La scogliera di Torwyn appariva più desolata che mai in Novembre, soprattutto dopo che i pochi abitanti erano stati allontanati dal castello. Il mare si abbatteva quasi silenziosamente contro le scogliere e dei corvi volteggiavano nel cielo cullati dal vento del nord. Il sole, appena sorto, irradiava con una luce nostalgica e struggente il complesso fortificato. Il freddo, caratteristico dei fiordi, pungeva le budella e bruciava il viso. All’orizzonte, a causa della leggera nebbia autunnale, l’isola Dei Re appariva appena visibile. 
Torwyn torreggiava su un promontorio che gettava sul mare, con le sue torri alte e snelle, nere e buie, minacciose, tetre. Il castello sembrava un grosso ragno avvinghiato alla nuda pietra con un dedalo di grosse zampe sottili che si articolavano attorno a un massiccio corpo merlato.

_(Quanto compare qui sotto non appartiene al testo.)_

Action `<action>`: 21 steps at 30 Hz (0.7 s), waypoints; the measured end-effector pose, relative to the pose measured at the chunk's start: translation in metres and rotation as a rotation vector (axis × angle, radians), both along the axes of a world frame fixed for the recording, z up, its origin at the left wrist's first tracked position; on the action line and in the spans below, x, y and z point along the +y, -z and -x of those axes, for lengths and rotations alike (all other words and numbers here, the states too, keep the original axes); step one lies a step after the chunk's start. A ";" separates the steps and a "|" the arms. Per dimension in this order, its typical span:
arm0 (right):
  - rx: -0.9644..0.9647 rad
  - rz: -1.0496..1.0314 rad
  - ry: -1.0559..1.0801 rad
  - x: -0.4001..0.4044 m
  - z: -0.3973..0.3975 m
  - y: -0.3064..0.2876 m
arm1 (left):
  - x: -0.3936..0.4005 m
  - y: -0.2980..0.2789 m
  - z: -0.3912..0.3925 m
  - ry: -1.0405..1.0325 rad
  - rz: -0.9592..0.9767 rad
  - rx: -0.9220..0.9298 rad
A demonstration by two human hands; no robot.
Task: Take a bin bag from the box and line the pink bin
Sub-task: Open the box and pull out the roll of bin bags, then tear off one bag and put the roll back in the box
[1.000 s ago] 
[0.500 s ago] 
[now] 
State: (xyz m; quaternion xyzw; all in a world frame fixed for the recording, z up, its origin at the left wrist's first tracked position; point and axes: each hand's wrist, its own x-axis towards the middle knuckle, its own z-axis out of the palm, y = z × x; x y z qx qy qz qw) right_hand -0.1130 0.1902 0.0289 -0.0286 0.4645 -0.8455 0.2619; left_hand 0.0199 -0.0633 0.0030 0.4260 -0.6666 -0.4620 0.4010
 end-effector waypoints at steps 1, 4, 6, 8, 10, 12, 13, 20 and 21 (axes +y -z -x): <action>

La gigantesca bestia fortificata inoltre era stata protetta negli anni da due ordini di mura che ,dopo gli ultimi attacchi, ormai avvenuti da qualche decennio, apparivano già antiche e diroccate. Queste caratteristiche così peculiari avevano fatto guadagnare alla fortezza il nome di Torwyn, appunto, Ragno Nero.
Tutti gli elementi di questo paesaggio rimandavano a vecchi ricordi e sensazioni di malinconia ma, tuttavia, ispiravano calma. Tutto appariva come immerso nel miele, congelato nel ghiaccio, intrappolato in una goccia d’ambra.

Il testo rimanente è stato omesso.